_About this task:_
Up to and including the line with "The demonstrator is", repeat every line of the listing exactly, beginning at the first.

_Records to use:_

════════════════

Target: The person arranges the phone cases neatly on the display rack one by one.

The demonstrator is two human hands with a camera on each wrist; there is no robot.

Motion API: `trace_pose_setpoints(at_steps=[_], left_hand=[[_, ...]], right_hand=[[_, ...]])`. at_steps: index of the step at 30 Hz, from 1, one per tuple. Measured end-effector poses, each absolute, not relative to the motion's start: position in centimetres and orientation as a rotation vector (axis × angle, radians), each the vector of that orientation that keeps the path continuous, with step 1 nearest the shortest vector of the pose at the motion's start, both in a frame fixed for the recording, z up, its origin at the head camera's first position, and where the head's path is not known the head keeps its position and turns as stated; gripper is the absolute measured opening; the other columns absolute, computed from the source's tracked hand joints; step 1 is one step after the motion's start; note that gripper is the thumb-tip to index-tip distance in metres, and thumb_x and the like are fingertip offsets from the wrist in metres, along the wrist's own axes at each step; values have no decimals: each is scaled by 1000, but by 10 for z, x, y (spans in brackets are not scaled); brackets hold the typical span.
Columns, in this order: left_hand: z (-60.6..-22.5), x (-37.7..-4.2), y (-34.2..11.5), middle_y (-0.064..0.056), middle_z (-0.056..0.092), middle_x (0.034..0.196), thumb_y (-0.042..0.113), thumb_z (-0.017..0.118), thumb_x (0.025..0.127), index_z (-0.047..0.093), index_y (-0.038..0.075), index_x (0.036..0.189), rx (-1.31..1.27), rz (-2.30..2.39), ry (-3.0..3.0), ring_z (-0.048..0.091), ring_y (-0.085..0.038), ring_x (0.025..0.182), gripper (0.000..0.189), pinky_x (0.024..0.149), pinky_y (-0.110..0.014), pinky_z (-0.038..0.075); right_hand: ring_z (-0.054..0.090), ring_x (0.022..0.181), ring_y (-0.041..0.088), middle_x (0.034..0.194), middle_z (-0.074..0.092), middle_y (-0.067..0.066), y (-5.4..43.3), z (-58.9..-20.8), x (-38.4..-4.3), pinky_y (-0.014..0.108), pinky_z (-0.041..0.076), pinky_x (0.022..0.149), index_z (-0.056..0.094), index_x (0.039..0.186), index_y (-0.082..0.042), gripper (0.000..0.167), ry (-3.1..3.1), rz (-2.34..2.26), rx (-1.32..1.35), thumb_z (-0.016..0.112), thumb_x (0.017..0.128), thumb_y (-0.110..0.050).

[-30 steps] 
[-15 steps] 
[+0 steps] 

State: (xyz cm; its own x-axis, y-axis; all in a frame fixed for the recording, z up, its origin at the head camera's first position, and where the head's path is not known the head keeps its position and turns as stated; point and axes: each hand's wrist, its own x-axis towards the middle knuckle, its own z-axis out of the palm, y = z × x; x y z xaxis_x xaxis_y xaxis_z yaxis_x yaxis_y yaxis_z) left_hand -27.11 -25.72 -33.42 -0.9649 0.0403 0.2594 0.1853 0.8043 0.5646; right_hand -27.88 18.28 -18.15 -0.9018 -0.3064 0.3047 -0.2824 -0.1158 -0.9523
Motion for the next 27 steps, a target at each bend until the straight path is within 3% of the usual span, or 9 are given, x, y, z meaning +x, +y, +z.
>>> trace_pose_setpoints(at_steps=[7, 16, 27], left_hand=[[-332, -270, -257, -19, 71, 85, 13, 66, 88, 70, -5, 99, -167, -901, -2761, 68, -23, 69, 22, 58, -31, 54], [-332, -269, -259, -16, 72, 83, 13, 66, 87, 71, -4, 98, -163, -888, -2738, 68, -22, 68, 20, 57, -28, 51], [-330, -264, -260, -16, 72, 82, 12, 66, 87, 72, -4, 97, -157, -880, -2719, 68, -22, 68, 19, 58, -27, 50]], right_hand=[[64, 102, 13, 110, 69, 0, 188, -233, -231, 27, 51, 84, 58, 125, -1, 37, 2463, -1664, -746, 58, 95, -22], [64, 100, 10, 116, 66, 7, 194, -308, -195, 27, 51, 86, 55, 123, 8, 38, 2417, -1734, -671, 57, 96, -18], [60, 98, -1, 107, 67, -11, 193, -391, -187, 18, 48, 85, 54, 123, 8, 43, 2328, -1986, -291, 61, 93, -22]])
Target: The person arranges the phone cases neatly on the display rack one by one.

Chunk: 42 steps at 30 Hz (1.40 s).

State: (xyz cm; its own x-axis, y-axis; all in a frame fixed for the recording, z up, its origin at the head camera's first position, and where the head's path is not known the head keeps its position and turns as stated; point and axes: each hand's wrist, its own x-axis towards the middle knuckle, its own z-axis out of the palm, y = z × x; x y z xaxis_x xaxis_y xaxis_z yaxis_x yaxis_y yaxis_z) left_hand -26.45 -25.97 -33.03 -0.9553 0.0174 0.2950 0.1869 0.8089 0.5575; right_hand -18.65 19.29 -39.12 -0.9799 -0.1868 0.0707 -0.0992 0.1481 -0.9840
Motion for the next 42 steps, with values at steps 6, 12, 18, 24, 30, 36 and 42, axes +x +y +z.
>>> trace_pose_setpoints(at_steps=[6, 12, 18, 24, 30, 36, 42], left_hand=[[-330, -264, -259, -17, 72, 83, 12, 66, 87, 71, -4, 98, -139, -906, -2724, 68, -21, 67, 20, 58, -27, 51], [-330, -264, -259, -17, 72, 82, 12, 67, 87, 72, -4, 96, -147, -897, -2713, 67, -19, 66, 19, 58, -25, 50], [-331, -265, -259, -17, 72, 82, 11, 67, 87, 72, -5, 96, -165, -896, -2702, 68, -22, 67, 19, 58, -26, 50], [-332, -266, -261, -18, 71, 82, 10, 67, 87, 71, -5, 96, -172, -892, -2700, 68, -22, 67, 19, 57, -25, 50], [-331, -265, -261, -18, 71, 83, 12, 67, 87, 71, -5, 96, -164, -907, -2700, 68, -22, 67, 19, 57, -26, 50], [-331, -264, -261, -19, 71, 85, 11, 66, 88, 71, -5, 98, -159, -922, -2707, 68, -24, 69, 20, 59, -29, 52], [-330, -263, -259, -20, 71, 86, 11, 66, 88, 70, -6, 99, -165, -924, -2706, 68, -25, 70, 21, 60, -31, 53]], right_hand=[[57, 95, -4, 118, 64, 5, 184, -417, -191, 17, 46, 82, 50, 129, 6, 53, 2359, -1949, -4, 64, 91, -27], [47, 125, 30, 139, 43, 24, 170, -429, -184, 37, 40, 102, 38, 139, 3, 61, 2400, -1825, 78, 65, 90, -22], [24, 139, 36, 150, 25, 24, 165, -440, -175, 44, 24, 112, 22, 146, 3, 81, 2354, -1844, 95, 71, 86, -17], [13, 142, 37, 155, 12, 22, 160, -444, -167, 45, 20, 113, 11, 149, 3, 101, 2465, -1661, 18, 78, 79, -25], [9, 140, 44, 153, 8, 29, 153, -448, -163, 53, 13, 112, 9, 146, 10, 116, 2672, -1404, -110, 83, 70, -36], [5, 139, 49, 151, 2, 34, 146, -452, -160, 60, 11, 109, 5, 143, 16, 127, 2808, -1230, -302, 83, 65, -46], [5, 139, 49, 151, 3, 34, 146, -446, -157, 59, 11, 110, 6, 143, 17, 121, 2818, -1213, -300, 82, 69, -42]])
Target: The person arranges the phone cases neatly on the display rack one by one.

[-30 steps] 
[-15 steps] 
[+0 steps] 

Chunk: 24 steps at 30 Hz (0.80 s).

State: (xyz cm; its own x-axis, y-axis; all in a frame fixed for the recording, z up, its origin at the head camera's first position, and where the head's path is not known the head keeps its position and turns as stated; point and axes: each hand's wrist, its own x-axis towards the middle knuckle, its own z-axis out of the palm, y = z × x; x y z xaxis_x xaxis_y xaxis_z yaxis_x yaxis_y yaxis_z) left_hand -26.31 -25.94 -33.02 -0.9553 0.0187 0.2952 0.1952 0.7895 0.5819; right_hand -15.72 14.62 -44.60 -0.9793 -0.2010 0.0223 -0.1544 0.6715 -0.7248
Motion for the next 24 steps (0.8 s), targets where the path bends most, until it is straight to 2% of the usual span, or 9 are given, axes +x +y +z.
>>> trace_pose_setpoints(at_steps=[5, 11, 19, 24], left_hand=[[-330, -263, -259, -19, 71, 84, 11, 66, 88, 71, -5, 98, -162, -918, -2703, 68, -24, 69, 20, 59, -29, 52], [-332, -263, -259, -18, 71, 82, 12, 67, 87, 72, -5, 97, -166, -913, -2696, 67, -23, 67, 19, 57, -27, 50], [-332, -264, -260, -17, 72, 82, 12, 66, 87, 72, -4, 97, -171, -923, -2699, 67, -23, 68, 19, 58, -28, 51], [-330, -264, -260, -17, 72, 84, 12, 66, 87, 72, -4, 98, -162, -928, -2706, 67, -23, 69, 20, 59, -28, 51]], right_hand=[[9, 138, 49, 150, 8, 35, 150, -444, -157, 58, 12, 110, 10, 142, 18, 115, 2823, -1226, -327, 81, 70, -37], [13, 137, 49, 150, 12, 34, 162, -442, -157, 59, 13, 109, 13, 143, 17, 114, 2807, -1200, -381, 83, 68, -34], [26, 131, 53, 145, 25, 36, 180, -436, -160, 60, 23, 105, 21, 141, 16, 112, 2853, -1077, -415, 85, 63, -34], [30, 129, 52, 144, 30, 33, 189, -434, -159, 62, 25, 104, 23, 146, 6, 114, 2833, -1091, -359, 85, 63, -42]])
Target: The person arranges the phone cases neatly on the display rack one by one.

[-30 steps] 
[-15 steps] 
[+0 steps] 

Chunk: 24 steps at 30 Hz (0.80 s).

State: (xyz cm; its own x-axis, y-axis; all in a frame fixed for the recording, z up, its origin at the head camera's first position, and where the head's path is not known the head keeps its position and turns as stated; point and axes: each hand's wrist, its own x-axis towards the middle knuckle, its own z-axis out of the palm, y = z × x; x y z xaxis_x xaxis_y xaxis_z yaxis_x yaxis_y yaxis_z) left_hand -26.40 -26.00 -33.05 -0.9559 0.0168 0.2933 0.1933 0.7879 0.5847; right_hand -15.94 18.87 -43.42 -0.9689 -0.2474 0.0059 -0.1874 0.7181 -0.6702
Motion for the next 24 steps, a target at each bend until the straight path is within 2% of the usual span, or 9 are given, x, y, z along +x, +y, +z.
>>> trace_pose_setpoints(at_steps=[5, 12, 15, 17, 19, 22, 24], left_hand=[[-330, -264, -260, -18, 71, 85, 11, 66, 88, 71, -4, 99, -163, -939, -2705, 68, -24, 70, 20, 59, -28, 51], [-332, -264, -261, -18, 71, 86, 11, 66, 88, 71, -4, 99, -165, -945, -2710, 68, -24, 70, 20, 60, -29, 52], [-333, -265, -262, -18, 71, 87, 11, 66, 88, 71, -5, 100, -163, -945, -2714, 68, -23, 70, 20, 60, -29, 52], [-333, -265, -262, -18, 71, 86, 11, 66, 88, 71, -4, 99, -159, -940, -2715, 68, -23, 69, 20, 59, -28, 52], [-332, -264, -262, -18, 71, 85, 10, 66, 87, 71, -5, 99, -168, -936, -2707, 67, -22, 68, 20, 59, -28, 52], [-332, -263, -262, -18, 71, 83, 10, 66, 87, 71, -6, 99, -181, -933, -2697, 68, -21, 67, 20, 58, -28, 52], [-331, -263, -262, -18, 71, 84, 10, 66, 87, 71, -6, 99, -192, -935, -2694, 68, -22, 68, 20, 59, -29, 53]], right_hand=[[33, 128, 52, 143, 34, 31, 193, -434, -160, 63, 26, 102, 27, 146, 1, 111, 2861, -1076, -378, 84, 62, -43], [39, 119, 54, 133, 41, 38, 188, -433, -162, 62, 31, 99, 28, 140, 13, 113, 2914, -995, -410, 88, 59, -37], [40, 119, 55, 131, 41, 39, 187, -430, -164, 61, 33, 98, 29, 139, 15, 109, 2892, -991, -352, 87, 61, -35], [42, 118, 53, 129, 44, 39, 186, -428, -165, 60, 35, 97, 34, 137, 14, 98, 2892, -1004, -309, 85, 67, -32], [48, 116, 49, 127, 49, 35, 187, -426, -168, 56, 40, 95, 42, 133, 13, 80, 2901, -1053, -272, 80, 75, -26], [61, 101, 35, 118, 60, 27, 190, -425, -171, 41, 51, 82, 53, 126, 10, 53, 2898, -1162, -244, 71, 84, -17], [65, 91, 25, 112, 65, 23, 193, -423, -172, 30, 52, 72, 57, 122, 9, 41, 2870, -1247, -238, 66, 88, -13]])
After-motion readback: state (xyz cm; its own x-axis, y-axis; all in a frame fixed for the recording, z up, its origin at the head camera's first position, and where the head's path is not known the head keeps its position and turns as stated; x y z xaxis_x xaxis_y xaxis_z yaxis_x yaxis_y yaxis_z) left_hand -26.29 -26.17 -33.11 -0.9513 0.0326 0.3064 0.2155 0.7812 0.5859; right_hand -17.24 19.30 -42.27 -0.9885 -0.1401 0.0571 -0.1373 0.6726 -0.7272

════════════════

_Final answer:_
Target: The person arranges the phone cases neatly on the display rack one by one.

The demonstrator is two human hands with a camera on each wrist; there is no robot.

This brings the exercise to completion.